HHS would have to publish the data it collects in searchable form on 340B OPAIS, the 340B program database, “in a manner that shows each category of data reported in the aggregate and identified by the specific covered entity submitting such data.”

HHS would have 180 days after the enactment date to issue an interim final rule to carry out these new requirements.

Bucshon’s bill also would let HHS audit covered entity records to determine how entities use their net income from 340B drug purchases. Entities would have to keep and provide records as HHS deemed necessary.

This is almost the same as recommended legislative language in the Biden administration’s fiscal year 2022 budget proposal, with one omission: It would not authorize HHS to promulgate regulations to carry out the requirement. The administration asked for the auditing power in its fiscal 2023 and 2024 budgets.

Early this week, Congress.gov, the official website for U.S. federal legislative information, revealed that Sen. Mike Braun (R-Ind.) introduced a bill, S 1113, on March 30 with this same language. Braun, who is on the Senate Health, Education, Labor, and Pensions Committee with jurisdiction over the 340B program, sponsored an identical bill in the 117th Congress.
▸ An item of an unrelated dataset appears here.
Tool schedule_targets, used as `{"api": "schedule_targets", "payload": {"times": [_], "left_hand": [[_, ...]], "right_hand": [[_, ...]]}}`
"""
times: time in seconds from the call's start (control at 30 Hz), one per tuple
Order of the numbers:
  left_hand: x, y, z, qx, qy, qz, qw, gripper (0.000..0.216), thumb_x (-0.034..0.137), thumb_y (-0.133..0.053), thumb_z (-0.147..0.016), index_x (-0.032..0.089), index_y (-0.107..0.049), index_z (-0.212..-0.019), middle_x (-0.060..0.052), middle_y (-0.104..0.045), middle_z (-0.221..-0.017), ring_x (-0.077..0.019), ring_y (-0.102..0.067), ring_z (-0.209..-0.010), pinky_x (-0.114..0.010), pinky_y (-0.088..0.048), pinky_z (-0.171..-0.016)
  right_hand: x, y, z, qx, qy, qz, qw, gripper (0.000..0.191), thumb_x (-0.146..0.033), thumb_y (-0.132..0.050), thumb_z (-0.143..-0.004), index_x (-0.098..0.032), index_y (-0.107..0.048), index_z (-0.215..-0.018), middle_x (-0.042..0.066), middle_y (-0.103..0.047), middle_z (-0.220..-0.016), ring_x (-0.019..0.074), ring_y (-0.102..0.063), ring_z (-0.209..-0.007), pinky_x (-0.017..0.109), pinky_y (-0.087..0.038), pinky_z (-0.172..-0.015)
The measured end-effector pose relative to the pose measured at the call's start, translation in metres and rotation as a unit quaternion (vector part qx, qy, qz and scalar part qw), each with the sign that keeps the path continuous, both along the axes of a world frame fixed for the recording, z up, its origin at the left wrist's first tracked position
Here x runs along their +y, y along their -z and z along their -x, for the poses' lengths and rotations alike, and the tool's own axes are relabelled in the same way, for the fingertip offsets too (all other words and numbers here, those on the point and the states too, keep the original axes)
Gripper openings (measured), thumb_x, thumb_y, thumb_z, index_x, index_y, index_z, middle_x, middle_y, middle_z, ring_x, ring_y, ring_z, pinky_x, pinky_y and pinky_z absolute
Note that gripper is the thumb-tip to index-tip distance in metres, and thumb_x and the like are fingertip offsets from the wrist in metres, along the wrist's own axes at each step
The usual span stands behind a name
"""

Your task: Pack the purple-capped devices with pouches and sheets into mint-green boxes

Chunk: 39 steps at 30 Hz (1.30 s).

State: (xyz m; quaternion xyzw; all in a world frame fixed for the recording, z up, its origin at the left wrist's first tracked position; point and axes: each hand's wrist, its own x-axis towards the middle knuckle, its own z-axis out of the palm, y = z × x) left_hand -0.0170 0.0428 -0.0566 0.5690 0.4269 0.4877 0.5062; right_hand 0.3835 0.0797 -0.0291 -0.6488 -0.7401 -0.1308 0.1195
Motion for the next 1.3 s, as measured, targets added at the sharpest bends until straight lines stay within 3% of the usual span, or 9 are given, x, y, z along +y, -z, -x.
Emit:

Kennedy Bill Aimed at All 340B Covered Entities

In another related development, Sen. John Kennedy (R-La.) this week introduced a bill, not yet numbered or posted on Congress.gov, that essentially would require all covered entities to pass the value of all their 340B program savings to patients who get 340B-acquired drugs—including the value of “any additional discounts or rebates” entities get on such drugs. That probably includes the value of sub-340B prices obtained from participating in the 340B prime vendor program, a 340B program veteran said.

Under the legislation, 340B providers would be required to bill all patients at acquisition cost including insured patients. The bill appears to be the first one introduced in decades that would prohibit 340B covered entities from retaining any savings from its 340B purchases, according to 340B Report Publisher and CEO Ted Slafsky.

The bill also would require entities to report annually to HHS:

  • the total amount they paid for 340B covered outpatient drugs
  • the total amount they received for such drugs
  • “If a covered entity receives any revenue as a result of charging a price for a covered outpatient drug that exceeds the price at which the covered entity purchased the drug, how the covered entity spent such revenue.”

HHS would have to make the information collected publicly available.